◆ INFORMATION SUPPLIED ◆

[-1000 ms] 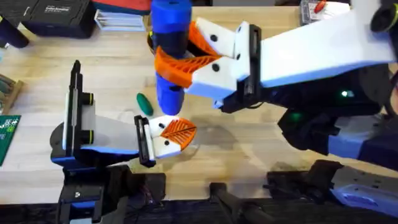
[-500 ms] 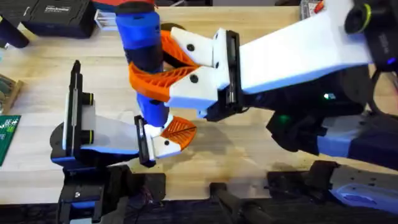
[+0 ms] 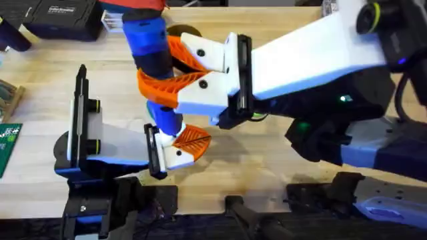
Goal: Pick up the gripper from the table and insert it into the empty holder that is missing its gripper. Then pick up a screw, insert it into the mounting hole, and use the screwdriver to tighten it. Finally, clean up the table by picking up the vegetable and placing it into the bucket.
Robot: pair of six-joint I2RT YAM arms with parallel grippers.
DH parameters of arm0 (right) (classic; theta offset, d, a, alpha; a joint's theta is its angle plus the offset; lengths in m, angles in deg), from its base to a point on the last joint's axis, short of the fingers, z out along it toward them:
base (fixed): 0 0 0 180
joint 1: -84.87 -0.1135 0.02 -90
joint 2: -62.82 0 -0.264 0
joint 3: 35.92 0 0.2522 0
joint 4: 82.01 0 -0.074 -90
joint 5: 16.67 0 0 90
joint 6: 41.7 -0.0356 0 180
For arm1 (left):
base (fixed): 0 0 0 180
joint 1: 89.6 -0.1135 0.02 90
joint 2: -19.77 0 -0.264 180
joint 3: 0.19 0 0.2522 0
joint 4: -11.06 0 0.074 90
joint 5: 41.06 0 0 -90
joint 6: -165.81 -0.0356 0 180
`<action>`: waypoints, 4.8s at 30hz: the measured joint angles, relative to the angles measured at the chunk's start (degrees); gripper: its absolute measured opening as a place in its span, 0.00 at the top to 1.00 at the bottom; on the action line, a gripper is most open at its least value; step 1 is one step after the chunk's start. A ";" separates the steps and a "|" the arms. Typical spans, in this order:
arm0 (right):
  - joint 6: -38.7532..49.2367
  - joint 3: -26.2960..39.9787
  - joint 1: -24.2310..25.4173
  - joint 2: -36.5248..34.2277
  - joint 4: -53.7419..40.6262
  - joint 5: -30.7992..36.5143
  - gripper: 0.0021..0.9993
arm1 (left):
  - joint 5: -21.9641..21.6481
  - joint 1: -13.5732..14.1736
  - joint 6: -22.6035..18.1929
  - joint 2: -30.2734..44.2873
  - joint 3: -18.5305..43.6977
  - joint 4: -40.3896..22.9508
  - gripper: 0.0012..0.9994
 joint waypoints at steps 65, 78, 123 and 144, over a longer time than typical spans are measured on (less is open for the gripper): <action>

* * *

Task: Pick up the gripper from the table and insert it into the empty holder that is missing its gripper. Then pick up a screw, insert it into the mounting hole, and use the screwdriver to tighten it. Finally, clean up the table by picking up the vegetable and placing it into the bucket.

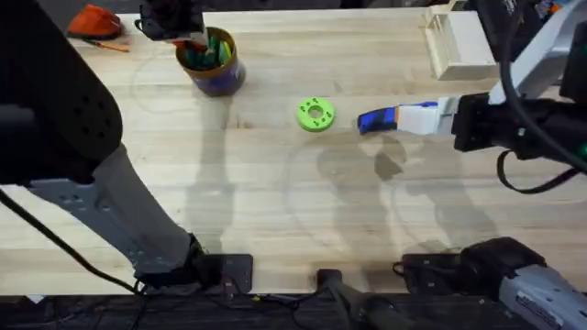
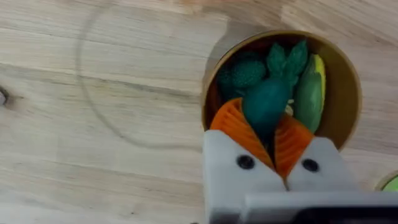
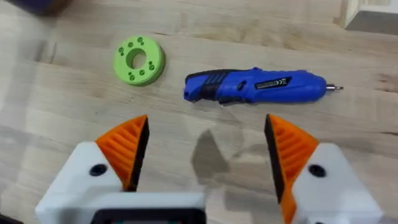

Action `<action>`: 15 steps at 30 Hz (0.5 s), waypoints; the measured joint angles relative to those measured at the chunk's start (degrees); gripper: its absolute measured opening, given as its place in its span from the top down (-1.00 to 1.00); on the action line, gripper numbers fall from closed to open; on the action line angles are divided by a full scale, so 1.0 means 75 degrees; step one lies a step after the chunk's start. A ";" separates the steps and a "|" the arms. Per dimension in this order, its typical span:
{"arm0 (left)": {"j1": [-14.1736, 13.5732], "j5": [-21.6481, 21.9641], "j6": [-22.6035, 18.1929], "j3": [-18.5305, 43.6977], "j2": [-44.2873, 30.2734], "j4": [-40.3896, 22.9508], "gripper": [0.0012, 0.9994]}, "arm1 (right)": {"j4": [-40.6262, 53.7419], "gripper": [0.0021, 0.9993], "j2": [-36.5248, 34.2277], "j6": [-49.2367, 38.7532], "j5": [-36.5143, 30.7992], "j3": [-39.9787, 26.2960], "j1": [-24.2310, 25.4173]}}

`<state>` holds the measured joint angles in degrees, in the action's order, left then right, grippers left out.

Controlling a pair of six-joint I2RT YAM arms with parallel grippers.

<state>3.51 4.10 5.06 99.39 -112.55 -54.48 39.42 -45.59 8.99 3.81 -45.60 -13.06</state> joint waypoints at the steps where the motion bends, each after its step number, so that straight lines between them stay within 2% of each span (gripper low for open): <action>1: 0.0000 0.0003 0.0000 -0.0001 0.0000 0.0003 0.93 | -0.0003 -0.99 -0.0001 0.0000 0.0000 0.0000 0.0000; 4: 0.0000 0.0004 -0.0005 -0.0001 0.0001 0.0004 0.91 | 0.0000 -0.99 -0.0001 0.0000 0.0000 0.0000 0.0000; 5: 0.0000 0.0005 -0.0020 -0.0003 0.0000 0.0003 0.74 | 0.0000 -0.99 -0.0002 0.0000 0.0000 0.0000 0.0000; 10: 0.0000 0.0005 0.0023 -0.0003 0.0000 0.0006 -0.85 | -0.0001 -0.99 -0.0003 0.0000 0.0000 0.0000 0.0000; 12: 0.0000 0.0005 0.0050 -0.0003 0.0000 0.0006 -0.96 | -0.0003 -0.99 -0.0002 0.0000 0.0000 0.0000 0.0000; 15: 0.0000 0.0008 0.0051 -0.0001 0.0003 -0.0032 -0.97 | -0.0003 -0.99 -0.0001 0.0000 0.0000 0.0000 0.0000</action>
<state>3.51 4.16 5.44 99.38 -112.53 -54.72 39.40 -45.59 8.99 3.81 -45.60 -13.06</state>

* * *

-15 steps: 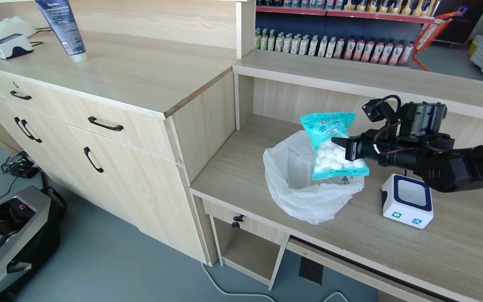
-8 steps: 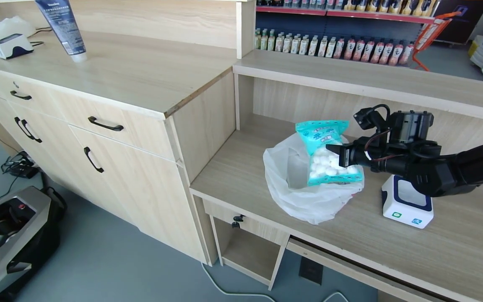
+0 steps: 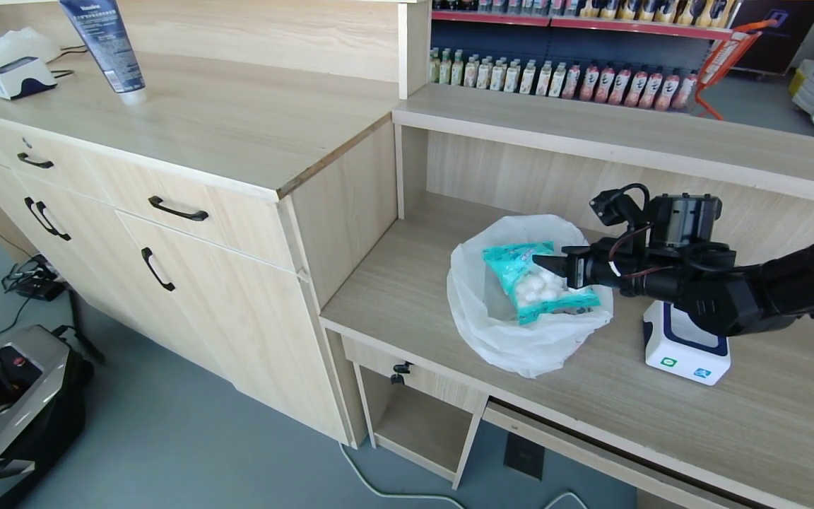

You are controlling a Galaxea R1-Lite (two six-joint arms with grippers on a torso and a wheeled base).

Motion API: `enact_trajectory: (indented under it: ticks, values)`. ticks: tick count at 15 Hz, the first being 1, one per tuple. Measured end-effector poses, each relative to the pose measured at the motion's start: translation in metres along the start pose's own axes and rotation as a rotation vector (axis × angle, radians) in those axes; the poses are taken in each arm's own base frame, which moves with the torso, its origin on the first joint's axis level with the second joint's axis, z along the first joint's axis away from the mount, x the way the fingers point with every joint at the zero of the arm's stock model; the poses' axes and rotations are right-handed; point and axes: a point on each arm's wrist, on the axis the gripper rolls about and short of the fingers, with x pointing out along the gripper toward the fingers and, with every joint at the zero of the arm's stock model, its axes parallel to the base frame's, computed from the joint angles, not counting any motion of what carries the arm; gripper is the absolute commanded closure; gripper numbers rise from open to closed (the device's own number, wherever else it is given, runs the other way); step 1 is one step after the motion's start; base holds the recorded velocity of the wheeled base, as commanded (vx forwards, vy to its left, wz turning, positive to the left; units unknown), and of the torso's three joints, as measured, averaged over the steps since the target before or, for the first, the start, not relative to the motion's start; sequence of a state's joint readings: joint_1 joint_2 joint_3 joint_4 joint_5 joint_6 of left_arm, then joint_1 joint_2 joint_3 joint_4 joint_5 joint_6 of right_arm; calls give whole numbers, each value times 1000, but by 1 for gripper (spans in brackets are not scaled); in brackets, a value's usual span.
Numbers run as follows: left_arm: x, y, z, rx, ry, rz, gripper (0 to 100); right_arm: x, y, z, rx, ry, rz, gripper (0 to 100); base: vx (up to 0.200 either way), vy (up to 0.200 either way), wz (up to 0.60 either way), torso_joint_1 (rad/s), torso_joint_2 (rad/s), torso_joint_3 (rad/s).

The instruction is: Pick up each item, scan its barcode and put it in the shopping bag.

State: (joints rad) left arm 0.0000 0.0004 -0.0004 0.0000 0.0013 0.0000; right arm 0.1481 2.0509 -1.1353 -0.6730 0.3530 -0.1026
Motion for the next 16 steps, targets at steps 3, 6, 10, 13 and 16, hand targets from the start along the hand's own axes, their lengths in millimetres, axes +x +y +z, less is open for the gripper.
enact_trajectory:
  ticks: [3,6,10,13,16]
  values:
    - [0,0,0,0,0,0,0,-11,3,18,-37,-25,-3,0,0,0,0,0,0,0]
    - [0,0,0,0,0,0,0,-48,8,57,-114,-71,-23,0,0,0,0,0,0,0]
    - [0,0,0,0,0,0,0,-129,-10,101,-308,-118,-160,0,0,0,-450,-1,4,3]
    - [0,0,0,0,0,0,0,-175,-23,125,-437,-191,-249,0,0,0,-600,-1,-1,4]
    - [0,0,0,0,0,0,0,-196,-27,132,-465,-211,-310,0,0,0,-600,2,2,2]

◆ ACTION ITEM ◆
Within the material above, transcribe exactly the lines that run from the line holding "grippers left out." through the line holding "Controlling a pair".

◆ EXERCISE ANSWER ◆
`<state>` holds the measured joint angles in degrees, in the action's order, left then right, grippers left out.

Controlling a pair of six-joint I2RT YAM arms with parallel grippers.

The exercise is now complete.